> TASK GOAL
Every line of the data, first to last, must be written out unchanged.

> DATA BLOCK
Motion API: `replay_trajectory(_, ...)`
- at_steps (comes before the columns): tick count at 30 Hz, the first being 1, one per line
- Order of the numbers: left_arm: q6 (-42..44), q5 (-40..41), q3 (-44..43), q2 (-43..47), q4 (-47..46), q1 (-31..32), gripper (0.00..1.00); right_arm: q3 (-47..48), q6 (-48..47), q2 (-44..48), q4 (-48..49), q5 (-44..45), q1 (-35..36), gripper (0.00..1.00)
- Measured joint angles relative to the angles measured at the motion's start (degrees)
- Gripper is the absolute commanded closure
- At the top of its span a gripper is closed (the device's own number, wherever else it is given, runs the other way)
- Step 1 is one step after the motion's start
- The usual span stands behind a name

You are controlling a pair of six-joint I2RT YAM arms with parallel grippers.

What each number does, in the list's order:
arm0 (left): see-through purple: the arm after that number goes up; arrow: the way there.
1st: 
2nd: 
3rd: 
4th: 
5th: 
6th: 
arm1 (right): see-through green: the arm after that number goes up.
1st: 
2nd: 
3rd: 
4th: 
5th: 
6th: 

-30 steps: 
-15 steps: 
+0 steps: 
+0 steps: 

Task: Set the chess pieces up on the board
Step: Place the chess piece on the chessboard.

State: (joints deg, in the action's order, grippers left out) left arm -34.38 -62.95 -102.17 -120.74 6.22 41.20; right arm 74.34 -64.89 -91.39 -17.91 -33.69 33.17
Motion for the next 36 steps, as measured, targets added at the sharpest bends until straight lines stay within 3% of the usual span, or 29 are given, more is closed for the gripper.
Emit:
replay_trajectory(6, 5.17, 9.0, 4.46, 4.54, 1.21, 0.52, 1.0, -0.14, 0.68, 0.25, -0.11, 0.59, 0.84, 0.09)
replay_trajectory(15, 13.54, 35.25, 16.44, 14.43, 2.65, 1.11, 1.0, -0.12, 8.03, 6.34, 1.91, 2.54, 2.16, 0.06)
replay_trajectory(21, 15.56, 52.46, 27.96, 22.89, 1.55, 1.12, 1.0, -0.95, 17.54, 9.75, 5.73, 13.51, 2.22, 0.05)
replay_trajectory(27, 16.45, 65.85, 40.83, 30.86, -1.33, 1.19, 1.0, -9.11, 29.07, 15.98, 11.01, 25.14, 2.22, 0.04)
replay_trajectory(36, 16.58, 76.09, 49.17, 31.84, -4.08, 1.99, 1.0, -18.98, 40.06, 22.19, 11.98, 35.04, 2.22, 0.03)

> SOLUTION TO THIS PROBLEM
Motion API: `replay_trajectory(_, ...)`
- at_steps (comes before the columns): tick count at 30 Hz, the first being 1, one per line
- Order of the numbers: left_arm: q6 (-42..44), q5 (-40..41), q3 (-44..43), q2 (-43..47), q4 (-47..46), q1 (-31..32), gripper (0.00..1.00); right_arm: q3 (-47..48), q6 (-48..47), q2 (-44..48), q4 (-48..49), q5 (-44..45), q1 (-35..36), gripper (0.00..1.00)
- Measured joint angles relative to the angles measured at the motion's start (degrees)
- Gripper is the absolute commanded closure
- At the top of its span a gripper is closed (the device's own number, wherever else it is given, runs the other way)
- Step 1 is one step after the motion's start
- The usual span stands behind a name

You are controlling a pair of six-joint I2RT YAM arms with parallel grippers.

What each number does, in the list's order:
arm0 (left): see-through purple: the arm after that number goes up; arrow: the way there.
1st: 
2nd: 
3rd: 
4th: 
5th: 
6th: 
arm1 (right): see-through green: the arm after that number goes up.
1st: 
2nd: 
3rd: 
4th: 
5th: 
6th: 

-30 steps: 
-15 steps: 
+0 steps: 
+0 steps: 

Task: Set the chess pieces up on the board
Step: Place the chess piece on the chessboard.

State: (joints deg, in the action's order, grippers left out) left arm -34.38 -62.95 -102.17 -120.74 6.22 41.20; right arm 74.34 -64.89 -91.39 -17.91 -33.69 33.17
Motion for the next 36 steps, as measured, targets added at the sharpest bends until straight lines stay within 3% of the usual span, or 29 are given, more is closed for the gripper.
Emit:
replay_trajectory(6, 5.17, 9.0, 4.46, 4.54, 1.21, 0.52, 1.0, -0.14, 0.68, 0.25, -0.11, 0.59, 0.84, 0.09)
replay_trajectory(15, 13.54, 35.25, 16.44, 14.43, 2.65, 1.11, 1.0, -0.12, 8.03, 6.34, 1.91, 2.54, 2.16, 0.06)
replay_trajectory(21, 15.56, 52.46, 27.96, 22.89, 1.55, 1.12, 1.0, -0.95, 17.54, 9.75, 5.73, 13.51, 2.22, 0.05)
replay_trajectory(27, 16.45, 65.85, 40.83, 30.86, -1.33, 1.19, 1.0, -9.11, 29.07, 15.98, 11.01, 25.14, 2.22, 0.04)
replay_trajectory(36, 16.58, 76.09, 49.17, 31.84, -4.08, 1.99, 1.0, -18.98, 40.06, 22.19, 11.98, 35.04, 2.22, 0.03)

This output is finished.